Thirty approximately 1 cm long root segments were randomly selected from all samples from all sites and screened using an Olympus SZX12 stereomicroscope. Root hair density was calculated as the number of visible root hairs per 1 mm of the root segment length. Semi-thin transversal sections of the root segments prepared using a manual microtome were screened at high magnifications (200–400x) using an Olympus BX60 microscope equipped with Differential Interference Contrast (DIC). Root fungal colonization was estimated separately for superficial hyphae and two types of intraradical colonization structures – microslerotia and intercellular hyphae. Superficial hyphal colonization was calculated as a percentage of the rhizodermal cells with presence of fungi on their surface. Both types of intraradical colonization were estimated as a percentage of the hypodermal cells containing the respective fungal structure. Additionally, total sum of fungal colonization was calculated. Each root segment was divided into sections so that rhizodermal cells and hypodermal cells directly beneath it formed one section. If fungal structures were present either on the surface or in the hypodermis, the section was scored for fungal presence. Fraction of sections with fungal presence out of all sections summed up total fungal colonization.

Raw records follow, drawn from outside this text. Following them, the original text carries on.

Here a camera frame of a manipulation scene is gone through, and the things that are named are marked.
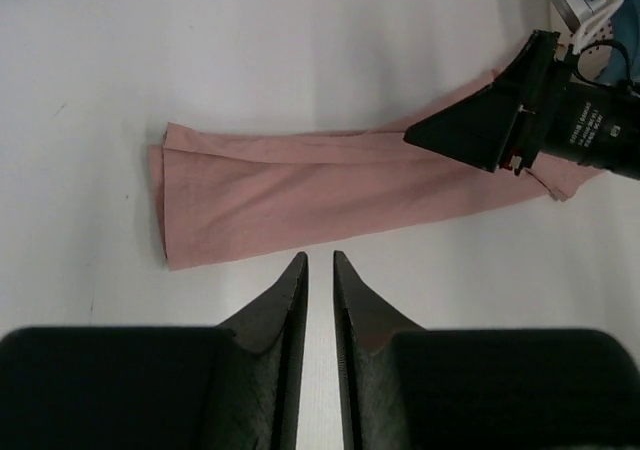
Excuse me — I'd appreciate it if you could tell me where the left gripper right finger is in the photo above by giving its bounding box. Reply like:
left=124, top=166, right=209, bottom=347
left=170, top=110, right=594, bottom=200
left=333, top=251, right=450, bottom=449

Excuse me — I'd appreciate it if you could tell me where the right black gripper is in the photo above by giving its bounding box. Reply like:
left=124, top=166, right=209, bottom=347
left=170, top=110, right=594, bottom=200
left=404, top=30, right=639, bottom=180

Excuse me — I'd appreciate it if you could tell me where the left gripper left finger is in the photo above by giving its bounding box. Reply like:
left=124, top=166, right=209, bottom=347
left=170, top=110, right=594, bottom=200
left=199, top=252, right=308, bottom=449

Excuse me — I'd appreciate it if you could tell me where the pink t shirt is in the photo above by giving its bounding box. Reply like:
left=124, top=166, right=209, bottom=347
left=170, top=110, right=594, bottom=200
left=146, top=39, right=601, bottom=273

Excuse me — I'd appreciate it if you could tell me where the white laundry basket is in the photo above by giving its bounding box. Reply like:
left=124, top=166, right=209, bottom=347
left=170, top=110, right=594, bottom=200
left=549, top=8, right=614, bottom=80

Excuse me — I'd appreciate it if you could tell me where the grey blue t shirt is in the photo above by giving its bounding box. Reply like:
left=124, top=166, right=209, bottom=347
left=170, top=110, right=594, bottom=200
left=596, top=0, right=639, bottom=83

Some root hairs possessed distinctive apical structures. From each sampling site with recorded root hair presence, thirty root segments possessing root hairs were randomly selected and used for an estimation of the frequency of the apical structures. The number of root hairs possessing apical structures per 1 mm of the root length was counted and the fraction of the root hairs possessing the apical structures was calculated.

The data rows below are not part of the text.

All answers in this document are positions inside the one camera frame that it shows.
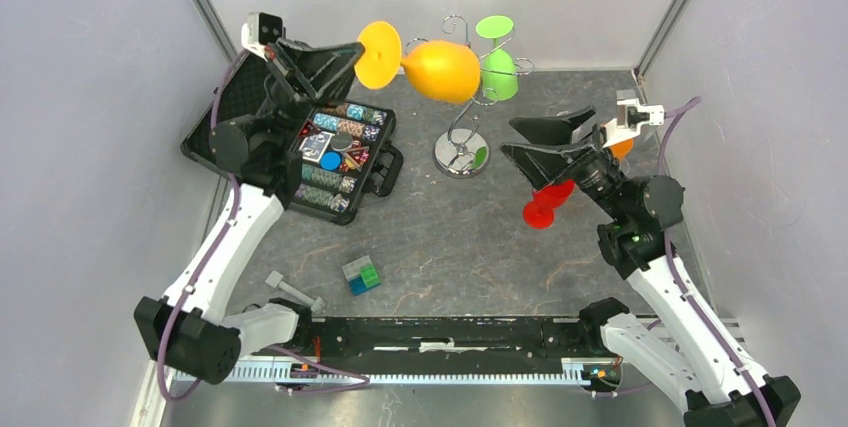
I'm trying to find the blue poker chip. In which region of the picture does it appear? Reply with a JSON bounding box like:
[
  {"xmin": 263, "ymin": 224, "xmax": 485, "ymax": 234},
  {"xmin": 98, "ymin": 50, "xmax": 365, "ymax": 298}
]
[{"xmin": 319, "ymin": 151, "xmax": 343, "ymax": 171}]

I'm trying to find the colourful block cube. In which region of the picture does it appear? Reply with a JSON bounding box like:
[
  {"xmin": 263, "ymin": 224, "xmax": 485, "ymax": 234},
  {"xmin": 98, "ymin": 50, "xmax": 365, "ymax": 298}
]
[{"xmin": 342, "ymin": 255, "xmax": 381, "ymax": 296}]

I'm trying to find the black poker chip case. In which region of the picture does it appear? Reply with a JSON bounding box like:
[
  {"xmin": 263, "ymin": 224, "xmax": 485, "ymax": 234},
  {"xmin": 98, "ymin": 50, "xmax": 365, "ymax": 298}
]
[{"xmin": 180, "ymin": 53, "xmax": 404, "ymax": 226}]

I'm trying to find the green wine glass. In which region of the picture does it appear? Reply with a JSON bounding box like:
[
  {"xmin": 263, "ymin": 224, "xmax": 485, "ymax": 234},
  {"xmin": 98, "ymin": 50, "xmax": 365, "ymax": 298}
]
[{"xmin": 475, "ymin": 15, "xmax": 518, "ymax": 102}]

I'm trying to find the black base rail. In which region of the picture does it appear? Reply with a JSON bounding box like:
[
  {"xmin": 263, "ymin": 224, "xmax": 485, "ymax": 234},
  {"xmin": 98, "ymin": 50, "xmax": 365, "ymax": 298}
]
[{"xmin": 148, "ymin": 315, "xmax": 750, "ymax": 389}]

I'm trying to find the chrome wine glass rack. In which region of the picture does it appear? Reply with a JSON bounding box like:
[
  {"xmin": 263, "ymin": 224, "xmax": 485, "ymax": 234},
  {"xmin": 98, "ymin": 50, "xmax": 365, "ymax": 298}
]
[{"xmin": 408, "ymin": 15, "xmax": 535, "ymax": 179}]

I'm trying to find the red wine glass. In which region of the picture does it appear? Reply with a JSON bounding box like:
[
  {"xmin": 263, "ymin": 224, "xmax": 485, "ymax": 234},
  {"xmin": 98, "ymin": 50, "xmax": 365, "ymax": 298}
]
[{"xmin": 522, "ymin": 180, "xmax": 576, "ymax": 230}]

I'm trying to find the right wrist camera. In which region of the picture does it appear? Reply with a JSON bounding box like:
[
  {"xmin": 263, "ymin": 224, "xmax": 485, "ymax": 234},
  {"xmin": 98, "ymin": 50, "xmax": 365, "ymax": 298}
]
[{"xmin": 602, "ymin": 89, "xmax": 666, "ymax": 148}]

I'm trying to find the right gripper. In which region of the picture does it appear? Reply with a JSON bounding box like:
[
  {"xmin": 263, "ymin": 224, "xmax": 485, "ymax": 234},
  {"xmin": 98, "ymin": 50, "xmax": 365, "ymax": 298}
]
[{"xmin": 500, "ymin": 104, "xmax": 628, "ymax": 222}]

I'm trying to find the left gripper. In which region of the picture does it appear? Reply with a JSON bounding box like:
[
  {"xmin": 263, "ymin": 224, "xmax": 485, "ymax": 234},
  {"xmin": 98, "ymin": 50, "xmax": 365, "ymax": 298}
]
[{"xmin": 258, "ymin": 37, "xmax": 369, "ymax": 155}]

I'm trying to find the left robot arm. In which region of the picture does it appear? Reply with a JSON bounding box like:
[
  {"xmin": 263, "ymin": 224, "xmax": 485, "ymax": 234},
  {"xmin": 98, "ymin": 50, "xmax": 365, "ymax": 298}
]
[{"xmin": 133, "ymin": 45, "xmax": 314, "ymax": 400}]

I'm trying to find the orange wine glass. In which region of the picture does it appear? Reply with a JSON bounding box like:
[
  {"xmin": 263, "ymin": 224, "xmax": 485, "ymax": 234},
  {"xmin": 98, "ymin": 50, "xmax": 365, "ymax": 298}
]
[{"xmin": 609, "ymin": 138, "xmax": 634, "ymax": 160}]

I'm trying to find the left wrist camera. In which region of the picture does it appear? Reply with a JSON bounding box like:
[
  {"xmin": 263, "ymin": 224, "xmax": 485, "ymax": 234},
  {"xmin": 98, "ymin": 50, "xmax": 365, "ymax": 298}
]
[{"xmin": 240, "ymin": 12, "xmax": 285, "ymax": 58}]

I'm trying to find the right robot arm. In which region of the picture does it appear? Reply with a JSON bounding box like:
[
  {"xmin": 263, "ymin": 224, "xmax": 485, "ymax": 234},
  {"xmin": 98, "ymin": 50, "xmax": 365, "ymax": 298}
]
[{"xmin": 500, "ymin": 107, "xmax": 801, "ymax": 426}]

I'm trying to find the yellow wine glass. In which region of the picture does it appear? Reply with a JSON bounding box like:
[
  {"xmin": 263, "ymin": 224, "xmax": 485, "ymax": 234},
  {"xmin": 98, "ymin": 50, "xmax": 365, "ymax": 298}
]
[{"xmin": 354, "ymin": 21, "xmax": 481, "ymax": 105}]

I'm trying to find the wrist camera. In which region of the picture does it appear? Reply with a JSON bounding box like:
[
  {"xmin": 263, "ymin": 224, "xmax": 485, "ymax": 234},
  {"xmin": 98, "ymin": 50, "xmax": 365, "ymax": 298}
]
[
  {"xmin": 240, "ymin": 12, "xmax": 285, "ymax": 58},
  {"xmin": 602, "ymin": 89, "xmax": 666, "ymax": 148}
]

Photographic documentation was obtained using an Olympus DP70 camera and the image processing software Quick PHOTO MICRO 2.3 (Promicra Ltd., Czech Republic). Scanning electron microscopy (SEM) was performed using a FEI Quanta 200 scanning electron microscope in the ESEM mode at low temperatures (−12 °C to −3 °C). Photographs were subsequently modified for clarity in Paint.NET (https://www.getpaint.net/index.html) as needed and assembled using the same software. For more details on microscopic techniques and photo processing see Vohník et al.68.

Statistical analyses

For the purpose of statistical analyses, root samples were divided into two Subsets. Subset 1 consisted of young seedlings (sampling site ME-33) and established seedlings (ME-64) together with adult plants from the site ME-36. Subset 2 comprised adult plants from both the silty (ME-65) and sandy (ME-66) substrates at Sveti Stefan (Table 1). For fungal colonization and root hair density values, homogeneity of variances was tested using the Leven’s test; normality of the distribution was tested using the Shapiro-Wilk test. Subsequently, in order to determine the influence of the type of the seabed substrate on the root fungal colonization and the density of the root hair cover in Subset 2, the non-parametric Kruskal-Wallis test was carried out. In the case of significant differences between the groups (p < 0.05), the multiple comparison post-hoc Nemenyi test was performed. In Subset 1, no root hair presence was recorded in adult plants and no fungal colonization was observed in the roots of young seedlings. In order to avoid zero inflation of results, we determined the influence of the plant ontogenetic phase on the root fungal colonization and the density of the root hair cover in Subset 1 using Generalized linear model with Gaussian error structure and identity link function.

Frequency of the apical root hair structures and fraction of the root hairs possessing the apical structures were evaluated in a separate analysis using methods identical to those used for Subset 2. In this analysis, all four groups with recorded root hair presence (i.e., young seedlings, established seedlings and adult plants from both the silty and the sandy substrate) were analyzed as a single dataset.

All statistical analyses were carried out using the R software ver. 3.3.2. For calculation of the Nemenyi test, the PMCMR package was employed69.

Data availability

The datasets generated during the current study are available from the corresponding author on reasonable request.